The most appealing set of thermal baths is the Piscinas de la Virgen at the eastern extreme of Avenida Martínez, sitting at the foot of a waterfall that tumbles down a rocky cliff; at night it’s floodlit to spectacular effect. There are three daytime pools, plus a couple of separate pools downstairs only open at night, all of which are touted as being good for stomach and liver ailments; the biggest pool is closed at night. About half a block north, the Piscinas Modernas consist of a large serpentine-shaped pool filled with cold mineral water and a smaller, warmer one (26°C). A couple of blocks southwest on Rafael Vieira, the Piscina Santa Clara, also known as the Piscina del Cangrejo (Sat–Sun 8am–5pm; $1.50), is more of a classic swimming pool for doing lengths, and is filled with 23°C mineral water. You can also swim lengths to loud music in the three-lane pool next door at Complejo Turístico Eduardo or wallow in their sauna and spa complex. About 2km east of town (a 30min walk, or take any bus to Puyo) off the right-hand side of the road, the Complejo Santa Ana has a big cold pool, and a couple of smaller, warmer ones – they’re a bit shabby but in a nice enough spot, set back from the road with a backdrop of green hills. In the opposite direction, 1.5km west of the centre, the popular Piscinas El Salado offers five small pools at various temperatures, each heavily mineralized and reputedly highly curative, plus an ice-cold river for a cool dip. Unfortunately, the baths lie in a danger zone right in the crook of a ravine leading up to the volcano – a gorgeous spot, but, if the volcano is looking active, one of the last places you want to be. Because of its precarious location, by law no public money can be allocated for its improvement, of which it is in increasing need; a few of its most secluded pools have been washed away and cannot now be restored. Local buses leave for El Salado every fifteen minutes (6am–5pm) from Vicente Rocafuerte and Eloy Alfaro, behind the market; alternatively, get there on foot in about 25 minutes (turn left up a prominently signed fork off the road to Ambato).
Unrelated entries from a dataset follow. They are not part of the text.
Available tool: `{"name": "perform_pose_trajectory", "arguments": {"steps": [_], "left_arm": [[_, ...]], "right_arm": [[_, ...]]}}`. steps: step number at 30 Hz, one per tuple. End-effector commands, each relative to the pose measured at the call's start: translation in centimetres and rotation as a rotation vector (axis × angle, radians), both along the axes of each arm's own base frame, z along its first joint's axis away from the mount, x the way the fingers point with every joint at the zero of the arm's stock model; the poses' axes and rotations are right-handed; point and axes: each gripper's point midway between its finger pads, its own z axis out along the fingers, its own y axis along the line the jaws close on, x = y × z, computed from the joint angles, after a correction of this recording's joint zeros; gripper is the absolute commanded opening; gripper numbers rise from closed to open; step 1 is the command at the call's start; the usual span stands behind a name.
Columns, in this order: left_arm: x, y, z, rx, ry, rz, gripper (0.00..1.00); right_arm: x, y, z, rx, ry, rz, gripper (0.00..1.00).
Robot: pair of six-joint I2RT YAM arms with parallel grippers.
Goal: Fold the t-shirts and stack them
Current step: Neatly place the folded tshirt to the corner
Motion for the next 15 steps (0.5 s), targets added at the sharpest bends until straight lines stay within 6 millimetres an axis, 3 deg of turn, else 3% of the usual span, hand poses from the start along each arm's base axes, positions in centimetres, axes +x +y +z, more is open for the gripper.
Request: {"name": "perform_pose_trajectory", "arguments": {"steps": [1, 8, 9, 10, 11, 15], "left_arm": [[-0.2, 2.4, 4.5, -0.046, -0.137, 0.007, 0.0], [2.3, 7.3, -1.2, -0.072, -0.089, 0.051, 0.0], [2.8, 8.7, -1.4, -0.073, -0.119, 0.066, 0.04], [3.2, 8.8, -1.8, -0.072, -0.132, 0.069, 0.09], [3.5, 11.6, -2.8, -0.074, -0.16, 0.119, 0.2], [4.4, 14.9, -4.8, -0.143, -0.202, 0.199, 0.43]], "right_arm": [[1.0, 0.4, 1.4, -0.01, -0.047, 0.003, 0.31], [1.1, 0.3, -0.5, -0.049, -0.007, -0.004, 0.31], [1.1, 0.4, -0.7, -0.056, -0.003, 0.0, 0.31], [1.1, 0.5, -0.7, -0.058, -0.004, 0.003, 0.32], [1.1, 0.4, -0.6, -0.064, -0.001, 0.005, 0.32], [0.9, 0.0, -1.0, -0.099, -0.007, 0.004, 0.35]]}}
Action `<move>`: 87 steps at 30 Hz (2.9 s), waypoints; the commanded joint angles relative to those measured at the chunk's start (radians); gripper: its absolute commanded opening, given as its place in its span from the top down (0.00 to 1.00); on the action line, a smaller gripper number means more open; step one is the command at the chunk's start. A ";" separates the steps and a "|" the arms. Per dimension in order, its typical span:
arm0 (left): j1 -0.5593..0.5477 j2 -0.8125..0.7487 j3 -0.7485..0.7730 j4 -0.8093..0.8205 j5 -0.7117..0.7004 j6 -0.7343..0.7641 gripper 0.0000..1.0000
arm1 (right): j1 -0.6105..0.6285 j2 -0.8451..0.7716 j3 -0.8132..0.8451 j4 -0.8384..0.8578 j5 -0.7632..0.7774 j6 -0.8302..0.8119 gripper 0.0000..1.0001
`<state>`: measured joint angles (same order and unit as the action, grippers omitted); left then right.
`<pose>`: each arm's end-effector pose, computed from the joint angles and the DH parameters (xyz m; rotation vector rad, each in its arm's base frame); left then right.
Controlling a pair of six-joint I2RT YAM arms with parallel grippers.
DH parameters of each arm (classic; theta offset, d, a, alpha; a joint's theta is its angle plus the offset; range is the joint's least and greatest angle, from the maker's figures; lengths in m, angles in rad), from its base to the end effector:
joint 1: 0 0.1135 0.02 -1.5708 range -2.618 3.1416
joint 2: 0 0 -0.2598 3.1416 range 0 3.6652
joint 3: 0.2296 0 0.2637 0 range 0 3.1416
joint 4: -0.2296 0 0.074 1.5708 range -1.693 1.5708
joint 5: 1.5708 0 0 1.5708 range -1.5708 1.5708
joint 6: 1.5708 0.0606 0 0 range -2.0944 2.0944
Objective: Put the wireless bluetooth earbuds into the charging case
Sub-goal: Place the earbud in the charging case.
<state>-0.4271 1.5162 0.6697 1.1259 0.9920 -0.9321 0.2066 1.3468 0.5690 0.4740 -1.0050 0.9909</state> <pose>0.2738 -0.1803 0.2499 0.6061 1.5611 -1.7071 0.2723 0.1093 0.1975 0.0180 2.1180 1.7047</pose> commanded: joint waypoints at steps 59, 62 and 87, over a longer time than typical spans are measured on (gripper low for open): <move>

In addition to the baths, a sub-industry of spa treatments and massage therapies has sprung up in town. Many of the smarter hotels have their own spas, featuring any or all of the saunas, steam rooms (turcos), steam boxes (baños de cajón), whirlpools (hidromasaje), therapeutic and relaxing massages, facials, aromatherapy, medicinal mud baths, and a range of other alternative treatments, which non-residents are generally welcome to use for a fee; see the accommodation. El Refugio (daily 6.30am–8pm; $6 for the basics; whttp://www.spaecuador.info), 1km east of town in the Barrio San Vicente, is a dedicated spa complex offering most of the above treatments and more. Back in town, you can also get massages (from around $25 per hour) at Stay in Touch Therapeutic Massage, at Martínez and Alfaro, or Chakra, nearby on the corner of Martínez and Alfaro, which specializes in Thai and Swedish massage.